Esta Biblioteca.-

Estanterías austeras y miles de libros perfectamente ordenados por gustos y disciplinas. Aquí los de historia de la filosofía, allí los clásicos de teología, en el centro algunos de generalidades sobre la teoría económica, el conocimiento, la razón, las letras, la estadística, el positivismo, la lógica, los sentimientos, la bolsa, la sociedad, el yo, la creatividad, la música, el cerebro,… 
En este despacho no veo ninguna novela, ni tan siquiera histórica, casi todo son manuales o ensayos. Como siento curiosidad y ausencia entremezcladas siempre que llego a mi antigua casa familiar selecciono al azar, manoseo lomos, hojeo párrafos subrayados, tarjetones dispuestos en capítulos concretos, portadas sobrias, impresiones sencillas. Toda una biblioteca de trabajo estructurada tal y como como era mi padre, y me encandila. Y recuerdo cómo me transmitió desde el primer instante su amor y respeto por las hojas, cómo debían ser acariciadas, con tacto limpio y exquisito, y también cómo estaba permitido escribir apuntes al margen y subrayar lo interesante o lo importante porque eso nunca significaba estropear nada, al contrario, confería a la pieza una serie de valores sobreañadidos: El de pertenencia, el de exclusividad, el de inversión de tiempo. “Este texto ya es tuyo, pon tu nombre, pinta tu ex-libris y escribe la fecha de hoy”. Y luego el comentario de quien conoce al dedillo sus cosas: “¡Vaya!, ya me han cambiado este o aquel título de lugar al limpiar”.

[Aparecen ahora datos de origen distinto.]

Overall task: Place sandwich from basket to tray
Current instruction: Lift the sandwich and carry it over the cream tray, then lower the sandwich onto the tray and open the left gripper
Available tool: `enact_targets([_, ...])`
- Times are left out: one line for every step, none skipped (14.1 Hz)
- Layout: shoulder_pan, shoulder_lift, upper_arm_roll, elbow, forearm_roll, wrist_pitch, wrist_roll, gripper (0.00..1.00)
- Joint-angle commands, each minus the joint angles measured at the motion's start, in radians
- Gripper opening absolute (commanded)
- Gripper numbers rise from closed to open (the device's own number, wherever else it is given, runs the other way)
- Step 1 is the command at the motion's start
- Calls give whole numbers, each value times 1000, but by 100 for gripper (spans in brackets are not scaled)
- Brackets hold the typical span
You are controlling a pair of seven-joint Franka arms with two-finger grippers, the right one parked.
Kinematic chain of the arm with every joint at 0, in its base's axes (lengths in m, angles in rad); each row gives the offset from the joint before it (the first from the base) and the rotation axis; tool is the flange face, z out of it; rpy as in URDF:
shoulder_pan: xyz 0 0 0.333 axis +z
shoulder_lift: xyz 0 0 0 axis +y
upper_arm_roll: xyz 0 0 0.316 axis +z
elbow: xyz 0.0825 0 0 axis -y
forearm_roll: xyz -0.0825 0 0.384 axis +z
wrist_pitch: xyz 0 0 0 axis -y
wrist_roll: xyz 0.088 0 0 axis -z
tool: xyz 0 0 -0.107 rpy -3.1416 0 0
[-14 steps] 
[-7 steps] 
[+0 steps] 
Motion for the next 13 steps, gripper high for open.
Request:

Lo cierto es que estos libros, lo sé, echan de menos a mi padre tanto o más que yo, porque ya nadie los observa ni desgrana con idéntica agilidad, nadie juega con ellos a diario, nadie los mira con aquel respeto y aquella empatía que recuerdo, nadie los socializa en frases, descripciones o verbos concretos y nadie los castiga en su soberbia prepotente. Porque las bibliotecas son espacios cálidos repletos de minutos de vida y notas musicales que respiran autónomamente hasta que dejan de utilizarse con frecuencia y comienzan a perder su intensidad, su tono y su timbre, pareciéndose a las de los palacios reales o los castillos, que brillan pulcramente pero esconden profundamente sus secretos, asemejándose a un gran piano afónico que aunque se afina periódicamente nadie se atreve a tocar.

Me gustan y yo les gusto a ellos, lo percibo, por eso me divierte trastear. Y mi padre, donde esté, se estará revolviendo y protestará ”¿puede saberse a qué juegas con mis libros?”. “A nada, papá, me divierto con ellos. Ya sabes que soy una pirata”. “No, hija, tú lo que eres es una merluza”. “¿En salsa verde, con almejas o a la plancha?”. “Fresca, una merluza fresca”. “Sí, y tú un perro pachón”. La Rebelión de las Masas me ha guiñado un ojo distante. Ortega siempre fué Ortega. Y aquí paz y después gloria.